After a tasty dinner, we sit around the camp fire, looking up at the starry starry night. Earlier in the day, Beryl had laid down a challenge to the group to each write a poem to read around the campfire. What a talented group! The poems each reflected the personality of the author – some comical, others lyrical – all giving a new perspective on the trip so far.

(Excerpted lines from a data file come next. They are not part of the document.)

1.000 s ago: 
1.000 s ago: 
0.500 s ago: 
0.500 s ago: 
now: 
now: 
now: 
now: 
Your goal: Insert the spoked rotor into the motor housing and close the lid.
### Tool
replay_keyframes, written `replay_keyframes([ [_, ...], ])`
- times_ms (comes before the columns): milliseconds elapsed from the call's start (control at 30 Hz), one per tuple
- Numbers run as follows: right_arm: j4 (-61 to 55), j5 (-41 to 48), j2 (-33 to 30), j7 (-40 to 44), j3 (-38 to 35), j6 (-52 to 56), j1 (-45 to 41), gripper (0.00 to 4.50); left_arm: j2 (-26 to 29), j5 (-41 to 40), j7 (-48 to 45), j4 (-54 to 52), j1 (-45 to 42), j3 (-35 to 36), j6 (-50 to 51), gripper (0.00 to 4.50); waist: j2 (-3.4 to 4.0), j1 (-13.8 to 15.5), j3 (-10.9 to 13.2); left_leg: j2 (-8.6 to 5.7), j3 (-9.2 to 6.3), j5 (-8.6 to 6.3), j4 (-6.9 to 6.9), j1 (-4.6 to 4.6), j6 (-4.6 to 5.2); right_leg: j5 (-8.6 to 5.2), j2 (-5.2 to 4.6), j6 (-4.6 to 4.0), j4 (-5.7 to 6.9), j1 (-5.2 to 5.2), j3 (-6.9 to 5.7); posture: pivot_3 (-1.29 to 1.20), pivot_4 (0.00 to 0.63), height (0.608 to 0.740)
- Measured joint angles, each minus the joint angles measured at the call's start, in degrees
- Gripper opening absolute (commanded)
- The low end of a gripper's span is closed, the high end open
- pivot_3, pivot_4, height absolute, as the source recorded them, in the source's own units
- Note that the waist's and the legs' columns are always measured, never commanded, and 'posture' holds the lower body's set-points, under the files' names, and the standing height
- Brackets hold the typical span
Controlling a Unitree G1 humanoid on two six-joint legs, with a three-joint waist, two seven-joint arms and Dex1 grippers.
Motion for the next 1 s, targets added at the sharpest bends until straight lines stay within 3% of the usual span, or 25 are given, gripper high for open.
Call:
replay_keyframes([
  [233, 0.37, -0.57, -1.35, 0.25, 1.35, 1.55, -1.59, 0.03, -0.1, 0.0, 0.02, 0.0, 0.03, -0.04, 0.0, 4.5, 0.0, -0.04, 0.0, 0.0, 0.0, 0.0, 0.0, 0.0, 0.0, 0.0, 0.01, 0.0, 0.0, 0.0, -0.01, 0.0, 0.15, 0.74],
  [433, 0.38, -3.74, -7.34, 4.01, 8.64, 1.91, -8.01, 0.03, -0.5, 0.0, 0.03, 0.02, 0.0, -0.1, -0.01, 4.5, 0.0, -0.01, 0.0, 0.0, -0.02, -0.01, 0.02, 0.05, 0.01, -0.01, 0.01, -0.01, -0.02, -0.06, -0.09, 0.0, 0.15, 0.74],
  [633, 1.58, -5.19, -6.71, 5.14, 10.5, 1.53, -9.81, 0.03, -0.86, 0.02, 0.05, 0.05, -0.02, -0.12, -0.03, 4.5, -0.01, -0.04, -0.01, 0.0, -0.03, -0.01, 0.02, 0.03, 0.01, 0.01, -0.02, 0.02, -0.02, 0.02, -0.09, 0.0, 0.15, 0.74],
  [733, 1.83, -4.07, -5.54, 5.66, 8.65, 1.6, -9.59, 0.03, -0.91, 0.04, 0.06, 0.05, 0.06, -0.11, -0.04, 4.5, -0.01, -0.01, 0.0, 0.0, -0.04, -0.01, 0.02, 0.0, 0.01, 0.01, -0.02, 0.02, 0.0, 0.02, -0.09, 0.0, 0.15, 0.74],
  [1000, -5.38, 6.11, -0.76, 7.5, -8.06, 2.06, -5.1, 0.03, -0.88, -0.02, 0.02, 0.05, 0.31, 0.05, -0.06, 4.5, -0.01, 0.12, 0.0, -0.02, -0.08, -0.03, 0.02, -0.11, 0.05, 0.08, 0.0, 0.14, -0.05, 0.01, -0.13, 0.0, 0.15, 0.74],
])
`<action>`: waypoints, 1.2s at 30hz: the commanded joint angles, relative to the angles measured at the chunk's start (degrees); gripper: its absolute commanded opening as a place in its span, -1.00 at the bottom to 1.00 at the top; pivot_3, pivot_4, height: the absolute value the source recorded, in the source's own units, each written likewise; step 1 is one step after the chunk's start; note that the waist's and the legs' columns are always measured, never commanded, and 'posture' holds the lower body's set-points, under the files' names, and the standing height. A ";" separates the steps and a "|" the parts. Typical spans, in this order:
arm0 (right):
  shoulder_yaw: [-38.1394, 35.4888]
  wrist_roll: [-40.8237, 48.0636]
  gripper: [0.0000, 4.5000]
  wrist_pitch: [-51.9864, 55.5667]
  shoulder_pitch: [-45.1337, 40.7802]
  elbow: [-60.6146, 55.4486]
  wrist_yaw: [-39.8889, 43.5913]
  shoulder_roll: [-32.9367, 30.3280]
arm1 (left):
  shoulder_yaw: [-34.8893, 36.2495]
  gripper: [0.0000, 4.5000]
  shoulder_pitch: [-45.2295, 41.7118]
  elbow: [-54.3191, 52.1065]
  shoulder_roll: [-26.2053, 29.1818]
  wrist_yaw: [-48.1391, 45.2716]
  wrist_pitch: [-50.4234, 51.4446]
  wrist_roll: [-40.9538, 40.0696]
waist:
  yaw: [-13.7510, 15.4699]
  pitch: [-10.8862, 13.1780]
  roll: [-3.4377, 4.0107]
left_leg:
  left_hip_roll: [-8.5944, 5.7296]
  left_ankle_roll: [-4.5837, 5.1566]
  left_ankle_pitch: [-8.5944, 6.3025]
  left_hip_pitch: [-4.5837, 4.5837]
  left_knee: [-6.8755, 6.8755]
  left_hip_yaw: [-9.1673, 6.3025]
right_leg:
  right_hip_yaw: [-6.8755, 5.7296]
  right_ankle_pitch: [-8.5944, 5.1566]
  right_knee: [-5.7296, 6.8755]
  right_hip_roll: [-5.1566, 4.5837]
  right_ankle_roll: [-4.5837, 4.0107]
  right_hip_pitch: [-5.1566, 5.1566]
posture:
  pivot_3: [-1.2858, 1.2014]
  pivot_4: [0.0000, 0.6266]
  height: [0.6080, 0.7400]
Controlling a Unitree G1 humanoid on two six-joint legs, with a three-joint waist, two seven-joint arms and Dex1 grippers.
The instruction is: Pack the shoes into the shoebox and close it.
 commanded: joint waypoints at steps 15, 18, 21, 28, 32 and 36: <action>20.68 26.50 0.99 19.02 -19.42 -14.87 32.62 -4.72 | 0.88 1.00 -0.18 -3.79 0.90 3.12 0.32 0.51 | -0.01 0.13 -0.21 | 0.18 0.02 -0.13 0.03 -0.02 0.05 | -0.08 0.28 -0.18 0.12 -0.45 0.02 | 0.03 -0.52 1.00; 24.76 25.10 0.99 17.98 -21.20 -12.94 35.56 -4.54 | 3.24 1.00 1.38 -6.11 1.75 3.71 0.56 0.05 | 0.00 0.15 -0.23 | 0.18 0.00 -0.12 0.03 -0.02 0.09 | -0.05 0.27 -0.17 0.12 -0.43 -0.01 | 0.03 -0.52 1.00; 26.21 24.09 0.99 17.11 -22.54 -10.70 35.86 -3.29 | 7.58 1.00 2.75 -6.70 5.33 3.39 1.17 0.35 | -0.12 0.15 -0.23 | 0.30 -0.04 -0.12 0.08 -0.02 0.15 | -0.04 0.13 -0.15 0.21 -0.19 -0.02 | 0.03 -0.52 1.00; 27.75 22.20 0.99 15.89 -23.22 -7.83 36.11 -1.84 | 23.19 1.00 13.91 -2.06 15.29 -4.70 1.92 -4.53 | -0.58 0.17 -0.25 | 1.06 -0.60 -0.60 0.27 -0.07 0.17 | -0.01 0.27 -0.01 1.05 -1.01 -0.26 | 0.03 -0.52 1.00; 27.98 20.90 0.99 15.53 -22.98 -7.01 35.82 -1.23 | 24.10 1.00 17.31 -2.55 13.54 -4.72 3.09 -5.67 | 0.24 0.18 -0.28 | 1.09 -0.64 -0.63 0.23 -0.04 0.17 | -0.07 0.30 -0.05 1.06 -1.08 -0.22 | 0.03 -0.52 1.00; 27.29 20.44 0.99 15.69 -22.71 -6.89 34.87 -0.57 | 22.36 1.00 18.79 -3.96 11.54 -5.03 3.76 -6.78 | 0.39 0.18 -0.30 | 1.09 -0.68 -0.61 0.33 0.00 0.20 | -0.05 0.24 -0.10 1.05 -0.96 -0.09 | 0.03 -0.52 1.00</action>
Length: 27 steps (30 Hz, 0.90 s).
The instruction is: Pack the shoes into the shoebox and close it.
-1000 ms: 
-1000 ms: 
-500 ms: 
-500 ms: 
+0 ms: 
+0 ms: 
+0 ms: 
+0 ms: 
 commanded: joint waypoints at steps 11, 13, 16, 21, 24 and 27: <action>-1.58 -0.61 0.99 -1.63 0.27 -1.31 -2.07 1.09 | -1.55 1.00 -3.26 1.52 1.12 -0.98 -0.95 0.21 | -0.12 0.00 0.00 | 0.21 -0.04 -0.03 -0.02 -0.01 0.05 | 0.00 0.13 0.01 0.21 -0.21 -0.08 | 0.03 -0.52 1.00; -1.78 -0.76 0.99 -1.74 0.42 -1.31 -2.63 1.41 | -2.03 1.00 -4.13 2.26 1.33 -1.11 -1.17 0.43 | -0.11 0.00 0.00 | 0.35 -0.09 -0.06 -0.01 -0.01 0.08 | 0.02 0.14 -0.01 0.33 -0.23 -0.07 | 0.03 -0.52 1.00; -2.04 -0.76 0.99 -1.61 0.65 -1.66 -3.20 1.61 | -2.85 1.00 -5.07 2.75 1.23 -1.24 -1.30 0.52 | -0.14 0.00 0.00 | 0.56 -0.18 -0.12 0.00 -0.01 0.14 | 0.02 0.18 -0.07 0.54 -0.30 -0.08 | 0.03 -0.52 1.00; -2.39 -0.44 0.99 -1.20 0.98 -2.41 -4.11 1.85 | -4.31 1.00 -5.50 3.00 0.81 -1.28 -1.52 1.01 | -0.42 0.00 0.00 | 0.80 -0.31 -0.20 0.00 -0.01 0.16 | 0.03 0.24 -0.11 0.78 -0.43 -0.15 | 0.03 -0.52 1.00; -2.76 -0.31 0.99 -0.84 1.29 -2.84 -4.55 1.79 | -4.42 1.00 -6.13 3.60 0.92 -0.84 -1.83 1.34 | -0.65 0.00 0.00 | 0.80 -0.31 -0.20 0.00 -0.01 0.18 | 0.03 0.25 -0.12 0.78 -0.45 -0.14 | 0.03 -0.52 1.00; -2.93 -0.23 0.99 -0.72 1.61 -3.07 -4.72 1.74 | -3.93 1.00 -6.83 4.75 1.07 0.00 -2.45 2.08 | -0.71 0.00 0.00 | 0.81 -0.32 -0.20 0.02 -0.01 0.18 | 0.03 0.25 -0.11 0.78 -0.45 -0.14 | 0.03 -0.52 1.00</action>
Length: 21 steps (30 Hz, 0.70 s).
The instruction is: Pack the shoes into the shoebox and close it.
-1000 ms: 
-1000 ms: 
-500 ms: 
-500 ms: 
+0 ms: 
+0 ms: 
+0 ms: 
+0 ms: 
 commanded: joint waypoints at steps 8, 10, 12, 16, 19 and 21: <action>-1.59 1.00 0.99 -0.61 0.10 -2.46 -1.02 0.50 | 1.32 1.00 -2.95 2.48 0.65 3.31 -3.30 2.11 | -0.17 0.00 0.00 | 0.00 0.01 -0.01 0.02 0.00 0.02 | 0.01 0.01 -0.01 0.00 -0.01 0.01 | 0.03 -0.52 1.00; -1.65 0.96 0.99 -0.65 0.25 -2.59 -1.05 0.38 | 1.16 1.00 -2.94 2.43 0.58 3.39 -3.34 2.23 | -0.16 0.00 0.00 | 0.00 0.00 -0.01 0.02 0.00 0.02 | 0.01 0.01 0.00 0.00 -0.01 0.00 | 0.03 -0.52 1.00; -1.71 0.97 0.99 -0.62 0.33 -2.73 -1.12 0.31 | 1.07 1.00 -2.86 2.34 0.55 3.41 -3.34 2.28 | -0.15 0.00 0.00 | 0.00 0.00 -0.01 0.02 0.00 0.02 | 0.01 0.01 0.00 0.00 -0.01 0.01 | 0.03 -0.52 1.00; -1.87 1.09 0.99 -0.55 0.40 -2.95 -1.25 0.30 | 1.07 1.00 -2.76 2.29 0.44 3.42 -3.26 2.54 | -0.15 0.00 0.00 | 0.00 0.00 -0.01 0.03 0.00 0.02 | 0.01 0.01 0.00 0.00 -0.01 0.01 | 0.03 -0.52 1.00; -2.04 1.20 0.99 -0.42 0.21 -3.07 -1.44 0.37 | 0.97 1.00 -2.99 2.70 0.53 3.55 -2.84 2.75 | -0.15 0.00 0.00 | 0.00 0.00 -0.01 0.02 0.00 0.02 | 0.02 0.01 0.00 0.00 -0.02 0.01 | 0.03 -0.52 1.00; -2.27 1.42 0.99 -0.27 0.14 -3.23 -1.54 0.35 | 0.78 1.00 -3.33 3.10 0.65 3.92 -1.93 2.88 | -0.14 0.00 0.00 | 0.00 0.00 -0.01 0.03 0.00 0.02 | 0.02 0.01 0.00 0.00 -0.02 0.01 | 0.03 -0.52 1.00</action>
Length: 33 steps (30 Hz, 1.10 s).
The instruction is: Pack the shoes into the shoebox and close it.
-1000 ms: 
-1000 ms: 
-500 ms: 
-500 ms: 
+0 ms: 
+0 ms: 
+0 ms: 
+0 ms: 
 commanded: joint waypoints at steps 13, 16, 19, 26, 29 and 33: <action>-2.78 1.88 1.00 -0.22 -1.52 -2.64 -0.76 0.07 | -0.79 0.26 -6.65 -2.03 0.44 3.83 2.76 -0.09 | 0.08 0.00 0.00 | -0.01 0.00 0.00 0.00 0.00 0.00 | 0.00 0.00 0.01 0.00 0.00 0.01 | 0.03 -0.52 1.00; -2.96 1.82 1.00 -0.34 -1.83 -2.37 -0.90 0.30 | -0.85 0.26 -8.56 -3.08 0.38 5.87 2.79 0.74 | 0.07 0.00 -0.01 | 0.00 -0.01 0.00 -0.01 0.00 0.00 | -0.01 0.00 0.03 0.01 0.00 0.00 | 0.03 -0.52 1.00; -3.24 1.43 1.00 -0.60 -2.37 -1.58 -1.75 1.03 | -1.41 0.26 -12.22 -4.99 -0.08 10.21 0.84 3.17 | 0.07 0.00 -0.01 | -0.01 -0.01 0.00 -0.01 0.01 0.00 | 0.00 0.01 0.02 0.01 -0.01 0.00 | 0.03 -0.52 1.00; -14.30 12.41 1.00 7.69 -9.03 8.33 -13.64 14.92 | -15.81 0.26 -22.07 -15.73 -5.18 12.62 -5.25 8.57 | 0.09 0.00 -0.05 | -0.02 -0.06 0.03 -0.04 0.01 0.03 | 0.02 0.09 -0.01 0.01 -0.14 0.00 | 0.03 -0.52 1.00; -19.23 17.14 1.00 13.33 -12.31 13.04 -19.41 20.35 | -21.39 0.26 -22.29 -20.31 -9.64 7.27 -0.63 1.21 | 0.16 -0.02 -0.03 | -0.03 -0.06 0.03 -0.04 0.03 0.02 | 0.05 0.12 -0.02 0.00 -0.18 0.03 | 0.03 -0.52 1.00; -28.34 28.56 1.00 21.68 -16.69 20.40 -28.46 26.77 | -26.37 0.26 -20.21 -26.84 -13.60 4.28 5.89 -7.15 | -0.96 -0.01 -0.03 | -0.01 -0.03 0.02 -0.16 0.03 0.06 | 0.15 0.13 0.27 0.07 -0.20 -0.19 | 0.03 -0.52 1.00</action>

I will share a selection of these poems in future posts under the category “Bush Poetry” so that you, dear reader, can hear other voices tell the story of our travels into the red centre of Australia to see the Big Red Bit.

Birdsville track

The convoy gathered for a group photo at the signpost marking the start of the Birdsville track before filling up with fuel for the iconic trip from Marree to Birdsville. The girls lined up, smiling for their photo. The boys fell about when it was their turn, crying with laughter at Malcolm’s poses. “Look at these, the sexiest legs this side of Birdsville”.

Girls at Birdville road sign

Girls at Birdville road sign

We met up with Max and Heather at Marree last night, so now we are ten travellers in five cars. Marree is a small town that used to sit at the end of the old Ghan railway. Before the rail, it was a stopping off point for aboriginal travellers and Muslim cameleers as they moved between the desert watering holes. The hotel is now a welcoming stop for tourists and modern day explorers. Simple food, cold beer and a smile.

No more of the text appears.